◆ Task brief: Look below for the line that has "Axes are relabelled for". Set down the lines from there through the line that has "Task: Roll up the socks", exactly as written.

◆ Data:
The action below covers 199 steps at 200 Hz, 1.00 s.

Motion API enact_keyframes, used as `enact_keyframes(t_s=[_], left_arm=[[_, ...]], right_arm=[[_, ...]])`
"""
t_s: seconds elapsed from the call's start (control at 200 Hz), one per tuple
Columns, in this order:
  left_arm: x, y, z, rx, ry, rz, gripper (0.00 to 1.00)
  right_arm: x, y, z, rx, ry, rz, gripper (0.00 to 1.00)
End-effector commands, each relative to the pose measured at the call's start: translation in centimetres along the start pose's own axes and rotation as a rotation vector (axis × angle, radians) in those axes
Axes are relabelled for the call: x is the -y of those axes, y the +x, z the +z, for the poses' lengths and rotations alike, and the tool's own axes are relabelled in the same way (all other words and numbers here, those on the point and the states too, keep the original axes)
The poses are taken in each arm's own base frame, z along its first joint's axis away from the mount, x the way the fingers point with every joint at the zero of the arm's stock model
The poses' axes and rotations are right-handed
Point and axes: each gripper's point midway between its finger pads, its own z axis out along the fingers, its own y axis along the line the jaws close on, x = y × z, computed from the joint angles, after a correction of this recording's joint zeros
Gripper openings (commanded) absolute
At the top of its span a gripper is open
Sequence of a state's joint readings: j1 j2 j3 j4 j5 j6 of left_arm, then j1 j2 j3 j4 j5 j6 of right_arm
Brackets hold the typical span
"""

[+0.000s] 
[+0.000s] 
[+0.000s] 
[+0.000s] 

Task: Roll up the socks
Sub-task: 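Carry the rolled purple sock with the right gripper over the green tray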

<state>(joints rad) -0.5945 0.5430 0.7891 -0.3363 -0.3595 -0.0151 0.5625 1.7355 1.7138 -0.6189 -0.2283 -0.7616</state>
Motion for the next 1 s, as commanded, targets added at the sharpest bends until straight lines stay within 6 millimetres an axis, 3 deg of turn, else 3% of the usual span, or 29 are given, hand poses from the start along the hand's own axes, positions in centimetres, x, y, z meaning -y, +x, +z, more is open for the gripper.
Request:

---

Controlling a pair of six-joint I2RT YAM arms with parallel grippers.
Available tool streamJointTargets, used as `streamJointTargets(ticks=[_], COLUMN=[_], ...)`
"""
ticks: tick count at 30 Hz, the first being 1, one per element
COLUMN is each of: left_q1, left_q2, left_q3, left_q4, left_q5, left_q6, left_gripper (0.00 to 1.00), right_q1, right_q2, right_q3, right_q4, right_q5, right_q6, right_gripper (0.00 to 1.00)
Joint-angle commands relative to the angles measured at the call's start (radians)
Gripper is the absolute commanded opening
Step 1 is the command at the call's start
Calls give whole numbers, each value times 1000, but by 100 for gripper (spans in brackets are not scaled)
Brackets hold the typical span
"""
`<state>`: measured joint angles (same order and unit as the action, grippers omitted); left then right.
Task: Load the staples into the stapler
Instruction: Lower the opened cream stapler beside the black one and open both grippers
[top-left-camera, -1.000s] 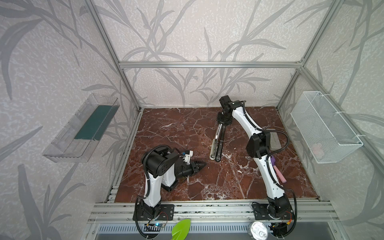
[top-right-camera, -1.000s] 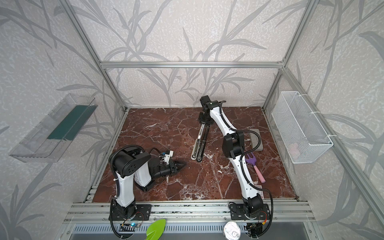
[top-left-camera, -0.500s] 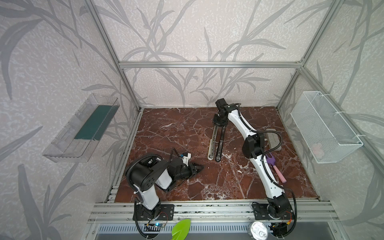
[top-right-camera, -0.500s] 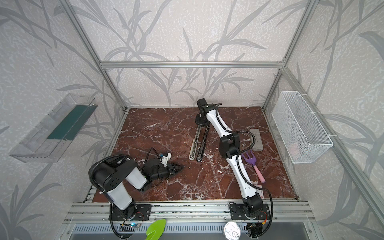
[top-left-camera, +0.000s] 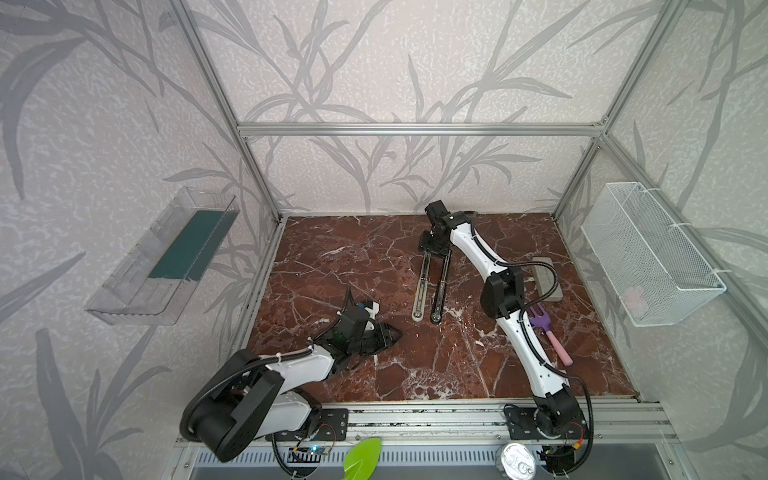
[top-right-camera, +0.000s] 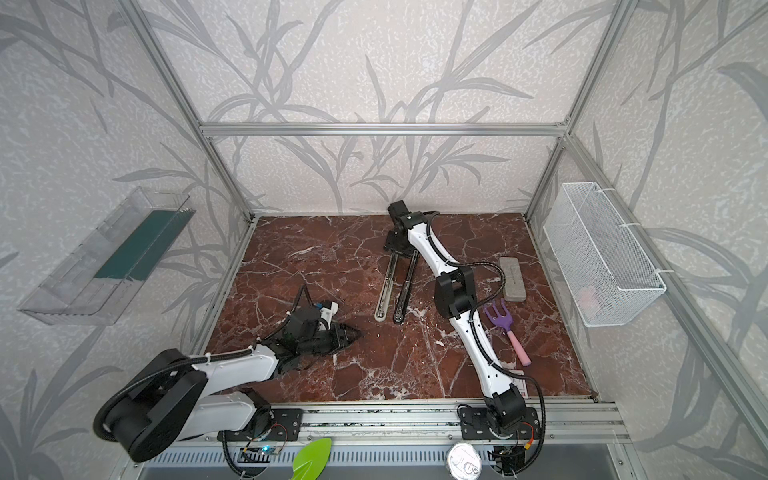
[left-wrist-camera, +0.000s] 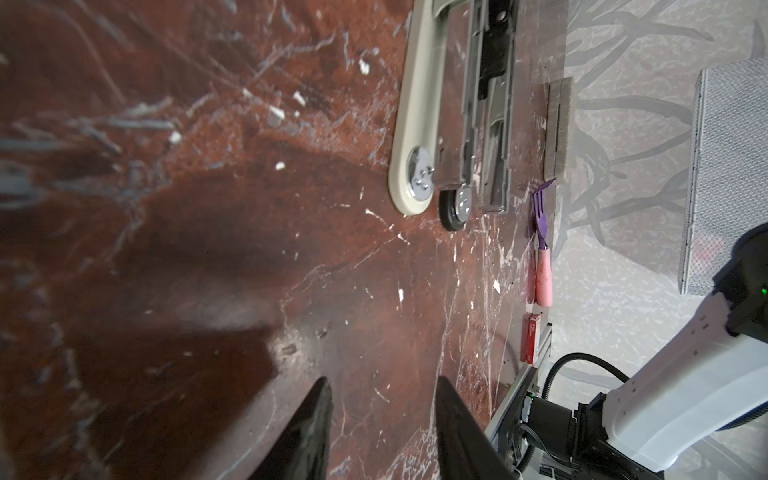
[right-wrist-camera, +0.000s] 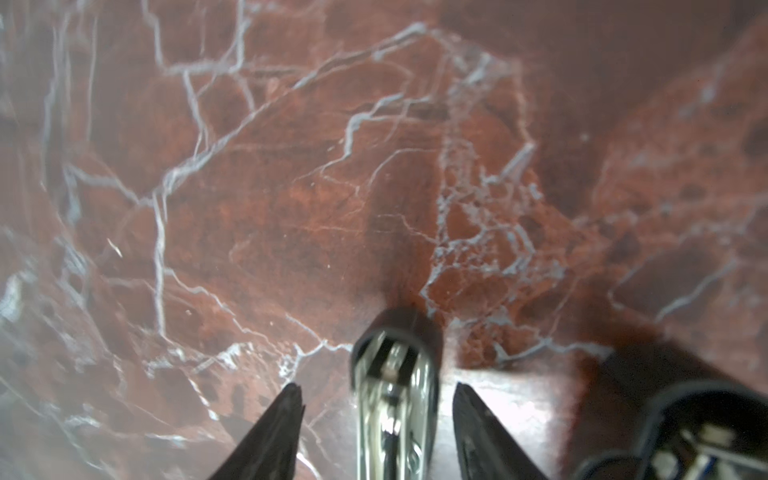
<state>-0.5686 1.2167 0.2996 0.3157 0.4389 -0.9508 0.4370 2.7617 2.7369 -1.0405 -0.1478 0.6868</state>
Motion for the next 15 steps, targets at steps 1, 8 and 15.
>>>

◆ Exercise solution:
Axes are relabelled for the call: x is the -y of those axes, y the +x, z the +z, for the poses' lengths and rotations alike, and the tool's own axes are relabelled in the same way (all other words and numbers here, those on the point and the states too, keep the original axes)
The poses are taken in each arm's own base frame, z along its first joint's axis away from the mount, x the way the fingers point with every joint at the zero of the arm's stock model
The poses' axes and rotations are right-handed
Point and axes: each gripper's point midway between its finger pads, its own z axis out along the fingers, its own y axis along the line the jaws close on, x = y × z, computed from the joint angles, after a correction of this recording's joint zeros
Gripper openings (commanded) absolute
At the top of its span a gripper is open
Sequence of a state's joint readings: j1 j2 j3 j4 j5 j6 of left_arm, then j1 j2 j3 j4 j5 j6 of right_arm
Brackets hold the typical span
"""

[+0.000s] 
[+0.000s] 
[+0.000s] 
[+0.000s] 

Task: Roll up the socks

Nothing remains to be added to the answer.